I’ll never forget the moment I put on my glasses for the first time. WOW! A different perspective entirely! I had no idea the details of life I had missed. They were there all the time, but I literally could not see them.

Glasses and contacts made a huge difference. Trees had leaves. Shapes had sharp edges. Colors were more vibrant. And, oh yeah, I could see in math class.

That worked great for about 35 years. But now I have another problem. As my eyeballs have aged, they have given me 2 choices:

  1. I can see far away (with my contacts).
  2. Or I can see up close (without contacts).

It was one perspective or the other—until my optometrist gave me a really weird solution.

You and I have the same challenge spiritually.

How God Broadens Your Limited Perspective

Have you noticed how often we tend to interpret our faith as we want it to be, rather than as God reveals it to be? We have adopted the lifestyle of a tourist who only wants to see the highlights of the city.

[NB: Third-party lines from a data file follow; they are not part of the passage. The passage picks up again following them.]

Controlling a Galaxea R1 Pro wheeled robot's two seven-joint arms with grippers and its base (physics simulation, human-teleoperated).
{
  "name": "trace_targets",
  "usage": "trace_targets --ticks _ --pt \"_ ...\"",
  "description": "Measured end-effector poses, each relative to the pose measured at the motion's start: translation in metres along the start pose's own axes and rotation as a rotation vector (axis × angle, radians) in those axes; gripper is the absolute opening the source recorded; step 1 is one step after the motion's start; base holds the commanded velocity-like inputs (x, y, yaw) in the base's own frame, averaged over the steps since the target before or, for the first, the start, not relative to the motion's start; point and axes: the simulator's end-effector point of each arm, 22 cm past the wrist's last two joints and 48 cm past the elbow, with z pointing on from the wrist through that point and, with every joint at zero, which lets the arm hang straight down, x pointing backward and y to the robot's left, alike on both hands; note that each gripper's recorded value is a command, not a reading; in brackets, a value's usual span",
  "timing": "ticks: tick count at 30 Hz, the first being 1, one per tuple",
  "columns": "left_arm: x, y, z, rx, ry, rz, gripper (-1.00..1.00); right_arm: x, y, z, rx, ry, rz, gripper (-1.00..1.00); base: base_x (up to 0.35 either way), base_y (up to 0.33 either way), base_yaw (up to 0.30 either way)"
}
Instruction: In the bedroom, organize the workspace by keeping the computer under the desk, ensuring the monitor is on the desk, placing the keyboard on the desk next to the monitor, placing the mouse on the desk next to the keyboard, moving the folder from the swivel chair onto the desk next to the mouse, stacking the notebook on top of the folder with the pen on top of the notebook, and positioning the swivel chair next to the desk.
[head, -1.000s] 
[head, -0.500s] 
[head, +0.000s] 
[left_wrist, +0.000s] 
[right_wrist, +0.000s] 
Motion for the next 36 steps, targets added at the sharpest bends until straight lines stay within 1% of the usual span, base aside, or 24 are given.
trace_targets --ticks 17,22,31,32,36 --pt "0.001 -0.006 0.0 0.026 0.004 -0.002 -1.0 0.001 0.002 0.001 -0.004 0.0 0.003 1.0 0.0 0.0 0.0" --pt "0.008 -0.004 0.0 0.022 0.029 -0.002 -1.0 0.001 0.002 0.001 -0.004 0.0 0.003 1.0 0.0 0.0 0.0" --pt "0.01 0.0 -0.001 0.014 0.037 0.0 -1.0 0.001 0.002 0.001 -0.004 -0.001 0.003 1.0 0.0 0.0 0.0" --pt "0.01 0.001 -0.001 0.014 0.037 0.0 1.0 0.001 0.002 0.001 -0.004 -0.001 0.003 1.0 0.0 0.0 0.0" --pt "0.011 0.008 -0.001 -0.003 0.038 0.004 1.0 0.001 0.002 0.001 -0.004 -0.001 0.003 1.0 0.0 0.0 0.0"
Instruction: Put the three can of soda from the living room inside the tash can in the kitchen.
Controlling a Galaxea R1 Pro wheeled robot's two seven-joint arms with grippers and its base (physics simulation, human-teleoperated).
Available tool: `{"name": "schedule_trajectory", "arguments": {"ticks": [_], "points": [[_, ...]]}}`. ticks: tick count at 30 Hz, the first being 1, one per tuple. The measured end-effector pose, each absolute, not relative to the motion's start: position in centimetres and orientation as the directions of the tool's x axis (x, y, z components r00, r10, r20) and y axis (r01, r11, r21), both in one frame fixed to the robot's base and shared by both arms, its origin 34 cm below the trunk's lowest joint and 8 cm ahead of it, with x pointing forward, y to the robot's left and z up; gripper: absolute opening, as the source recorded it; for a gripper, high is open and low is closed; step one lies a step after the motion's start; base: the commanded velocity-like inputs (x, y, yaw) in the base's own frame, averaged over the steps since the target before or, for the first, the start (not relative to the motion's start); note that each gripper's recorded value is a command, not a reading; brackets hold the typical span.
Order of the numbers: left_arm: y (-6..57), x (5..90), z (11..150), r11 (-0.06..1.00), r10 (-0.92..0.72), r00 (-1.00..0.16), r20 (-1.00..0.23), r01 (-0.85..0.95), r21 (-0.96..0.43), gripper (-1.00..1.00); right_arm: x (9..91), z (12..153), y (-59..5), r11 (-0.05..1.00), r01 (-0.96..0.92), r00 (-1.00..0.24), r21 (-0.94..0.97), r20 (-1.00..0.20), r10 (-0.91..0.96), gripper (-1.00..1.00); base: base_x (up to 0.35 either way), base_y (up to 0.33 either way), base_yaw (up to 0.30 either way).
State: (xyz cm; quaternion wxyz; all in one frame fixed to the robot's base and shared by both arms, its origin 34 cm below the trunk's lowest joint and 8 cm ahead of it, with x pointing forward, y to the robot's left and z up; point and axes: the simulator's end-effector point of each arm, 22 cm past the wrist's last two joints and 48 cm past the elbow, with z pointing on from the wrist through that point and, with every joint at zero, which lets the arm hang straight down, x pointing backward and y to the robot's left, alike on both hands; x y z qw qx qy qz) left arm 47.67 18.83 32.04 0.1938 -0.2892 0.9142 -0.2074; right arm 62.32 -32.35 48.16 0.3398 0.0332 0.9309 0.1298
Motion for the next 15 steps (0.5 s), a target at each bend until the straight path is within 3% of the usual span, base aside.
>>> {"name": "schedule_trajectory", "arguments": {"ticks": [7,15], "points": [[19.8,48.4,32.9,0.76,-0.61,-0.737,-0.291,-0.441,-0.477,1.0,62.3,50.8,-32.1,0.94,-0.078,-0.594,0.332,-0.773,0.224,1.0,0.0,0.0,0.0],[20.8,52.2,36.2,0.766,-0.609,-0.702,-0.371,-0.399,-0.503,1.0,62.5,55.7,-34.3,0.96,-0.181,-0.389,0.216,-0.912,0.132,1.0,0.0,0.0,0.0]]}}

How God Broadens Your Limited Perspective

(Photo: courtesy of Oomph)

Forget all the back alleys of New York. Show me Times Square. Let’s just jump to the Empire State Building. We focus on how the Christian life “ought” to be. (As if the tough parts are electives.)

A broad chasm stretches between the God we want and the God who is. Between the life we want and the life God wants for us.

As tough as it sounds, the only way to bridge this gap is the cross.

How to Follow When God’s Plan is Strange

God’s leading is often strange. That’s because He doesn’t share the plan. He keeps it a secret.

We want God’s plan so we can trust the plan. God hides the plan so we will trust Him.

How to Follow When God's Plan is Strange

(Photo by Tom Butler, courtesy of oomf.com)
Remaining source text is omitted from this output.